Second, some have been of the mind that those who labor in word and doctrine shouldn’t rule as elders and that elders who teach should not be compensated for doing the work of ministry. I understand the argument for such, but most of the elders I’ve ever known who were also preachers ruled as elders but recused themselves whenever their personal compensation was discussed to avoid impropriety. An elder can be a preacher of a local congregation, can be paid, and still be an elder. This is biblical as we can clearly see here. The whole point and thrust of verse eighteen is compensation (cf. Deut. 25:4; Matt. 10:10; Luke 10:7).
Third, elders are not untouchables. There seems to be the notion within the church that preachers are dispensable, and this may very well be true. However, there are also times when it is necessary for an elder to be removed. Sad, though it is, elders need to shepherd among themselves as much as the congregation over which they serve. One congregation at which I served taught me this more so. Among all elderships I’ve ever served, there has always tended to be a chief elder who believed it his duty to rule above the rest at times. At this one congregation, said elder who was the eldest and most senior shepherd often made issues where they didn’t exist with members and, particularly, me. This ultimately led me to leave that congregation. I spoke with the other elders during this unfortunate period, and it was agreed that he was problematic while I remained above reproach. My departure was necessary for me, and I learned that after I had left things became worse, and this elder was ultimately made to resign or face discipline. I will say, to his credit, he and I parted in union with apologies received and forgiveness granted. I learned that he had overstayed his usefulness and this taught me an important lesson: whenever I have run out my usefulness in service to the Lord, it would be important to step aside so that another can carry the torch.
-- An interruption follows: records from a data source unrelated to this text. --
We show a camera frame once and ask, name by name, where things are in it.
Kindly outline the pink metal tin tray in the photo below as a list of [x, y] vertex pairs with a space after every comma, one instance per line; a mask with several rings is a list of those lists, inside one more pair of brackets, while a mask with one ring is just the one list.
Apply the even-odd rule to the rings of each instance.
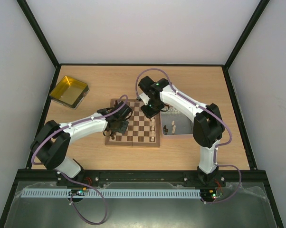
[[181, 111], [173, 106], [160, 111], [161, 130], [163, 138], [192, 138], [193, 123]]

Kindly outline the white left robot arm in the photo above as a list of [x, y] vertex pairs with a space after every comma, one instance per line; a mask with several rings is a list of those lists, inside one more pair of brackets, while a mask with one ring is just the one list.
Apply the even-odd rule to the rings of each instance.
[[44, 165], [48, 170], [56, 170], [70, 178], [76, 177], [82, 166], [67, 157], [69, 146], [93, 133], [125, 132], [132, 109], [127, 102], [120, 101], [112, 108], [100, 109], [89, 117], [68, 123], [48, 121], [32, 142], [31, 163]]

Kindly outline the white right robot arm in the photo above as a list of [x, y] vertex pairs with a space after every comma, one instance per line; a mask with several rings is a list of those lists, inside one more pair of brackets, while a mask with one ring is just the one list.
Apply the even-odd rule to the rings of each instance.
[[151, 118], [165, 106], [172, 106], [191, 120], [193, 138], [200, 146], [198, 180], [201, 185], [209, 186], [219, 169], [217, 150], [225, 131], [218, 106], [206, 105], [190, 98], [165, 78], [155, 82], [145, 76], [136, 83], [137, 98], [144, 103], [141, 110], [146, 117]]

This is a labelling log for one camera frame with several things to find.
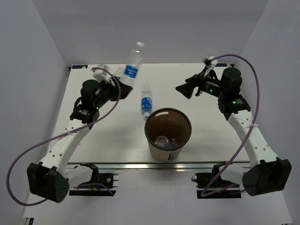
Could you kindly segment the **blue label bottle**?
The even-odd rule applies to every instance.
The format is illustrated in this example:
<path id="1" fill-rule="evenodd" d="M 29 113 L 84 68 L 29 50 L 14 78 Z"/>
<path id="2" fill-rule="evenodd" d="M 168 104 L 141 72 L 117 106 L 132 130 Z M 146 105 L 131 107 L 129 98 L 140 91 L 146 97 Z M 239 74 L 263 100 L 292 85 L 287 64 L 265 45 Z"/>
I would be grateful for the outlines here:
<path id="1" fill-rule="evenodd" d="M 141 112 L 145 119 L 152 112 L 152 89 L 149 85 L 142 86 Z"/>
<path id="2" fill-rule="evenodd" d="M 125 66 L 123 75 L 120 78 L 120 82 L 122 84 L 130 86 L 132 88 L 134 87 L 137 74 L 143 63 L 143 48 L 144 43 L 137 42 L 135 47 L 131 51 L 129 63 Z"/>
<path id="3" fill-rule="evenodd" d="M 161 135 L 155 139 L 154 144 L 156 147 L 160 147 L 165 150 L 174 150 L 175 148 L 180 147 L 182 142 L 180 139 L 175 138 L 174 136 L 168 137 Z"/>

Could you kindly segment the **green label plastic bottle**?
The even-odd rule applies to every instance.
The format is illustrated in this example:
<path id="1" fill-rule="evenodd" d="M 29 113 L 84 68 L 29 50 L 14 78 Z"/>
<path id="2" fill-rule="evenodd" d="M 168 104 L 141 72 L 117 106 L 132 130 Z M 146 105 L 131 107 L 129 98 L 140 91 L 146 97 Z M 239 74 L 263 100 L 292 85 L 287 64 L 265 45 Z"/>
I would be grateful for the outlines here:
<path id="1" fill-rule="evenodd" d="M 113 75 L 119 80 L 124 75 L 124 67 L 119 67 Z"/>

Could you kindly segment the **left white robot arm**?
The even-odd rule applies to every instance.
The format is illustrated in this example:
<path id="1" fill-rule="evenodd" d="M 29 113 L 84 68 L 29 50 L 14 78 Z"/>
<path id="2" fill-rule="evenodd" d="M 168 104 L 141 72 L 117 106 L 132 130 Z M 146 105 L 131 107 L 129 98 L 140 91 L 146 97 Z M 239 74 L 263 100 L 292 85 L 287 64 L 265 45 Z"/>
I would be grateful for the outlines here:
<path id="1" fill-rule="evenodd" d="M 40 160 L 27 168 L 30 192 L 44 199 L 60 203 L 75 187 L 94 187 L 99 182 L 98 167 L 80 164 L 66 171 L 69 159 L 81 140 L 90 132 L 100 116 L 99 109 L 108 101 L 125 99 L 133 88 L 120 81 L 114 85 L 106 81 L 86 80 L 81 96 L 76 100 L 63 137 Z"/>

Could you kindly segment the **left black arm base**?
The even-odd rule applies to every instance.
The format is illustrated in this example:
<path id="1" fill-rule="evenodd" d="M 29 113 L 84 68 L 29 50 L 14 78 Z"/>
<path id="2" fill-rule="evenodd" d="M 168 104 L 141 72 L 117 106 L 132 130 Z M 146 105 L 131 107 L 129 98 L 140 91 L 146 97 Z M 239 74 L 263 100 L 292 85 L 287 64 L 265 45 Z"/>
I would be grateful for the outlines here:
<path id="1" fill-rule="evenodd" d="M 119 173 L 100 170 L 90 163 L 76 165 L 66 175 L 70 181 L 83 181 L 70 187 L 70 196 L 114 196 L 119 182 Z"/>

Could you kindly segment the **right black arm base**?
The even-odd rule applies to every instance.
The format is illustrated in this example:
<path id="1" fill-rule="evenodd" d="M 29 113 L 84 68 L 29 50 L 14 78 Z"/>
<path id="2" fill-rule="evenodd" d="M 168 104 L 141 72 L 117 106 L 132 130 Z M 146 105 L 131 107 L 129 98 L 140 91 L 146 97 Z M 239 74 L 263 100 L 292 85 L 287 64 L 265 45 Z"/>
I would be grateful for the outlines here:
<path id="1" fill-rule="evenodd" d="M 207 197 L 202 197 L 201 192 L 208 185 L 208 183 L 217 175 L 221 166 L 224 166 L 225 162 L 216 164 L 213 166 L 211 172 L 199 172 L 191 177 L 191 181 L 196 183 L 197 199 L 239 199 L 241 198 L 241 190 L 239 185 L 235 185 L 227 190 L 219 191 Z M 233 183 L 230 181 L 222 180 L 220 177 L 212 183 L 212 185 L 205 192 L 208 194 L 214 190 L 227 188 Z"/>

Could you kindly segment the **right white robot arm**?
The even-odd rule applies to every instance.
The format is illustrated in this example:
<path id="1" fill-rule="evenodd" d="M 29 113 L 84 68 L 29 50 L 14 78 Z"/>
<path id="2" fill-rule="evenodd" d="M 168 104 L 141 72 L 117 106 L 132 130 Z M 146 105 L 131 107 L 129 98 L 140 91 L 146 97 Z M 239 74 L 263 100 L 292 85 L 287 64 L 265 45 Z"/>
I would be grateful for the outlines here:
<path id="1" fill-rule="evenodd" d="M 292 165 L 287 159 L 281 159 L 268 145 L 258 125 L 257 115 L 240 94 L 241 72 L 236 68 L 223 70 L 221 79 L 217 79 L 212 70 L 205 70 L 185 80 L 185 84 L 175 89 L 190 99 L 195 88 L 196 96 L 205 92 L 218 98 L 218 108 L 241 140 L 238 150 L 245 149 L 250 169 L 237 166 L 230 159 L 227 163 L 214 165 L 209 184 L 217 187 L 227 182 L 240 185 L 250 196 L 282 191 L 287 183 Z"/>

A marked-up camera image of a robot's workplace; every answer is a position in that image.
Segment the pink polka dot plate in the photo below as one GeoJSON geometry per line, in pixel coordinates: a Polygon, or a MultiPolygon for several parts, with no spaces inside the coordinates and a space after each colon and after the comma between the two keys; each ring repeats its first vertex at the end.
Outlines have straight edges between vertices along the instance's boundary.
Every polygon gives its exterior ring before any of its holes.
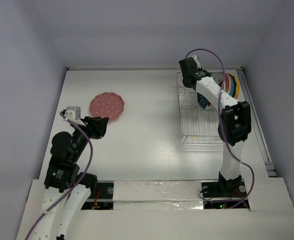
{"type": "Polygon", "coordinates": [[[103,92],[96,95],[89,104],[89,113],[92,117],[108,118],[109,122],[116,121],[123,113],[125,102],[114,92],[103,92]]]}

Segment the pink and cream plate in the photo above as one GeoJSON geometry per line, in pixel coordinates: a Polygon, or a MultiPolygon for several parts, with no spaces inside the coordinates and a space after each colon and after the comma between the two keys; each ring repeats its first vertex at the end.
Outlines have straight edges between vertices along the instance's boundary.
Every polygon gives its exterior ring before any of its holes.
{"type": "Polygon", "coordinates": [[[213,77],[214,81],[221,87],[223,85],[223,81],[225,80],[224,83],[224,91],[228,94],[231,93],[232,90],[232,82],[229,74],[226,72],[223,75],[223,72],[212,72],[211,76],[213,77]]]}

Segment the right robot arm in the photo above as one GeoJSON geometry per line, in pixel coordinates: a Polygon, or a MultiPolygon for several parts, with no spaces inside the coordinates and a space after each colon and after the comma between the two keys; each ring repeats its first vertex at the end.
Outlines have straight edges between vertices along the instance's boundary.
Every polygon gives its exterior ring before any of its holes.
{"type": "Polygon", "coordinates": [[[218,180],[204,182],[201,194],[206,200],[231,198],[244,185],[240,166],[244,143],[252,131],[250,104],[240,102],[225,92],[201,67],[197,56],[180,60],[179,66],[183,85],[205,97],[219,117],[218,135],[223,141],[222,166],[218,180]]]}

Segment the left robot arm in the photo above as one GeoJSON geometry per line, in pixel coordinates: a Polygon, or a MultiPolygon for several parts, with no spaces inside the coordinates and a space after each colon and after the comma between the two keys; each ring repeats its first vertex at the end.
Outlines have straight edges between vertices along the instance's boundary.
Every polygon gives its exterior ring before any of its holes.
{"type": "Polygon", "coordinates": [[[86,169],[80,172],[77,162],[87,146],[90,148],[89,160],[93,159],[91,140],[105,136],[109,118],[86,116],[76,120],[67,113],[63,110],[60,116],[74,132],[62,131],[52,138],[41,215],[26,239],[66,240],[85,201],[98,191],[97,176],[86,169]]]}

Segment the white watermelon plate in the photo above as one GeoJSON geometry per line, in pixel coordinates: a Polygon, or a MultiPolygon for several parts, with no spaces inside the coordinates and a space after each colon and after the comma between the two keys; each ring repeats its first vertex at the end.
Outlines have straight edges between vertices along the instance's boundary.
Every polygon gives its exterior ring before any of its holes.
{"type": "Polygon", "coordinates": [[[198,105],[205,110],[215,110],[215,107],[200,93],[197,93],[198,105]]]}

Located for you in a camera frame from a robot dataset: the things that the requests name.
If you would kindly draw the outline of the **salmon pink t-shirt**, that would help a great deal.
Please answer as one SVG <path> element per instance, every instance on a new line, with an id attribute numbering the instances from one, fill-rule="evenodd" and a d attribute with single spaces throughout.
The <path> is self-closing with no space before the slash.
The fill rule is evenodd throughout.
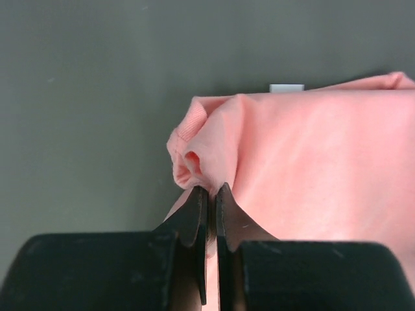
<path id="1" fill-rule="evenodd" d="M 377 242 L 414 284 L 414 81 L 195 97 L 167 142 L 175 183 L 237 204 L 280 240 Z"/>

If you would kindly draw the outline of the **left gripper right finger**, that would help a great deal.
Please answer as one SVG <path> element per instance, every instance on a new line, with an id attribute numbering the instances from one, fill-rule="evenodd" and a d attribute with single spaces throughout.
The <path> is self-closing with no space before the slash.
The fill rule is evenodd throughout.
<path id="1" fill-rule="evenodd" d="M 216 197 L 221 310 L 413 310 L 394 254 L 373 242 L 283 241 L 235 202 Z"/>

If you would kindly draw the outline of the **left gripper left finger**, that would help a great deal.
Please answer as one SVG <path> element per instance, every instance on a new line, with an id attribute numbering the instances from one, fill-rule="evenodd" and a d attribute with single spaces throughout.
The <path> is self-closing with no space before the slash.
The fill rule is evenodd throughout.
<path id="1" fill-rule="evenodd" d="M 200 310 L 208 192 L 195 187 L 152 231 L 36 235 L 1 285 L 2 310 Z"/>

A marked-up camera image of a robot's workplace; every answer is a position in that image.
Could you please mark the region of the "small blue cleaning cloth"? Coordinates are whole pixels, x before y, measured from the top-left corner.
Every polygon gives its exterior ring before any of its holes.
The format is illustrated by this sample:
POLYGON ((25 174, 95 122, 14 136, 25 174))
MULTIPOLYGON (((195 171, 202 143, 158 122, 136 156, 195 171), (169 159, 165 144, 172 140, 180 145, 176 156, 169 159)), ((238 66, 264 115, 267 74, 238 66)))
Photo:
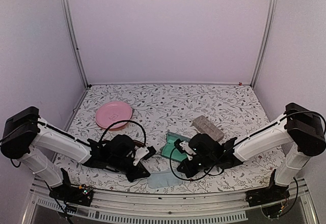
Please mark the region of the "small blue cleaning cloth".
POLYGON ((171 172, 152 173, 147 178, 148 187, 151 189, 172 187, 182 184, 182 181, 171 172))

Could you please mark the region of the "blue glasses case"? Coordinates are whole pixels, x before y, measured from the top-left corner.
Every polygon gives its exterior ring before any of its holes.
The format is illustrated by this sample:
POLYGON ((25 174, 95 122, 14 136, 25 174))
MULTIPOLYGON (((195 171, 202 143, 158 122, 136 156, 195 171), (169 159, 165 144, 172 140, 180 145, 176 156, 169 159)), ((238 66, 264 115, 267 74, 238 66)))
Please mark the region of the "blue glasses case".
MULTIPOLYGON (((174 142, 180 139, 181 141, 189 142, 191 139, 173 132, 168 131, 166 134, 166 144, 161 149, 161 156, 169 159, 173 149, 175 149, 174 142)), ((186 153, 180 153, 177 149, 173 152, 171 159, 176 162, 181 162, 187 158, 186 153)))

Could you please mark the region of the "grey glasses case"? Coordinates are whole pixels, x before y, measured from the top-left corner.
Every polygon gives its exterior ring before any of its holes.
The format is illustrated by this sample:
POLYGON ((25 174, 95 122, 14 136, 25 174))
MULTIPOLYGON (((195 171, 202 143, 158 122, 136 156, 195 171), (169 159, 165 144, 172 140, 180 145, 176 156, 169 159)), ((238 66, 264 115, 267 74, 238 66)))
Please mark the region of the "grey glasses case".
POLYGON ((224 133, 204 115, 195 118, 191 126, 194 126, 201 134, 209 135, 214 141, 219 142, 224 137, 224 133))

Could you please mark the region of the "brown sunglasses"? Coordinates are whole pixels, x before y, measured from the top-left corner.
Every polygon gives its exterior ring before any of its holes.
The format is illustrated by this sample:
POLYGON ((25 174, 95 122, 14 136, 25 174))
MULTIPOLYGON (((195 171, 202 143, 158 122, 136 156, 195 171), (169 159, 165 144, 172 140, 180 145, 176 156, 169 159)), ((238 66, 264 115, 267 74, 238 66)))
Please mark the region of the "brown sunglasses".
POLYGON ((138 148, 142 148, 142 147, 145 146, 143 142, 140 142, 140 141, 137 141, 137 140, 134 140, 133 142, 134 142, 135 146, 138 147, 138 148))

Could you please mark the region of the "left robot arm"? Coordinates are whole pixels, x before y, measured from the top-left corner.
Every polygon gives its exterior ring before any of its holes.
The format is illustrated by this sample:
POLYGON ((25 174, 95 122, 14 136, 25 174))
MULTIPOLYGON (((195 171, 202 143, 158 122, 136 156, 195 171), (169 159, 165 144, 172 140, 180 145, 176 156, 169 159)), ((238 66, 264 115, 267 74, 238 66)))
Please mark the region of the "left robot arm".
POLYGON ((82 141, 49 124, 34 106, 8 118, 1 139, 2 154, 24 163, 49 186, 56 187, 57 194, 66 201, 75 197, 75 188, 69 184, 67 173, 54 166, 39 148, 65 155, 89 168, 123 172, 129 182, 150 176, 141 161, 156 153, 153 146, 125 134, 111 140, 82 141))

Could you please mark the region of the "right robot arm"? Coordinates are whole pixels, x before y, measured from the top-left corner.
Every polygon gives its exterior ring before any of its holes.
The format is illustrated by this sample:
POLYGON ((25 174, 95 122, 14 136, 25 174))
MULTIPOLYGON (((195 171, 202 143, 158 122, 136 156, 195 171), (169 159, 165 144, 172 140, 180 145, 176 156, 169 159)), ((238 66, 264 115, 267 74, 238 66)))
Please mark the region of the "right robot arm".
POLYGON ((283 114, 261 129, 222 144, 205 133, 196 134, 187 143, 178 139, 175 148, 187 158, 182 160, 177 171, 189 180, 200 171, 208 175, 215 166, 230 169, 287 143, 292 143, 292 148, 271 176, 271 185, 263 191, 263 197, 273 202, 310 158, 325 151, 325 118, 296 103, 286 105, 283 114))

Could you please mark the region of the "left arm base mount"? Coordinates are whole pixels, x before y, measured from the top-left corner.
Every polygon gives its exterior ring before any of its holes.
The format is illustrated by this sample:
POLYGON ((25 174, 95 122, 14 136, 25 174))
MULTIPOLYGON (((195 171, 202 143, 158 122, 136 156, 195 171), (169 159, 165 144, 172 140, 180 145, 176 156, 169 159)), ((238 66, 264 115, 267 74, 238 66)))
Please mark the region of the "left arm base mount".
POLYGON ((61 168, 61 172, 63 175, 62 184, 58 187, 50 187, 49 196, 61 200, 65 204, 72 203, 90 207, 94 195, 93 186, 85 184, 73 186, 68 173, 63 168, 61 168))

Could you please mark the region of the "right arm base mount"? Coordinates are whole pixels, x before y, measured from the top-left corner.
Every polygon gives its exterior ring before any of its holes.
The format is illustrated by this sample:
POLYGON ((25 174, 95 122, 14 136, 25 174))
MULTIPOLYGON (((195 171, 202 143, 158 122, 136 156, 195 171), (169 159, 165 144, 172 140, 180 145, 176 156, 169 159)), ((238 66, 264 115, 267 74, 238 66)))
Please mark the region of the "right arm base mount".
POLYGON ((279 202, 277 205, 262 207, 263 215, 269 219, 279 218, 283 214, 290 197, 288 186, 276 185, 274 180, 275 174, 276 170, 273 170, 267 187, 248 190, 246 192, 246 201, 250 207, 279 202))
In this case, Paul urges that two or three witnesses confirm any accusation against an elder (cf. Deut. 19:15; 2 Cor. 13:1), which I had in my case. For a man who has the responsibility to serve and shepherd the people of God, they will not be perfect. None of us are, but when the matter arises where an accusation could be levied against a shepherd of Christ’s church, multiple witnesses ought to be on hand so that disgruntled Christians don’t begin a crusade against shepherds. Notice that the deacon, Timothy is here tasked with this job, not an eldership. It may be that the presbytery was corrupted itself and needed cleansing. Timothy, sent by Paul, was to have sorted this out. The next verse has Timothy rebuking those “who are sinning” in the presence of all. The sinning here is present and active and thus an ongoing problem. For any who may be mistaken, the thrust of the phrase is best understood as those who persist in sin. This may apply to the elders against whom accusations are verified or those who are maliciously making such accusations without grounds for them. For Timothy, he was to have done such without partiality and objectively. If elders were removed, he was not to have laid his hands on others to serve as replacements (viz., ordination) hastily nor share in the sin of others who were unjustly accusing.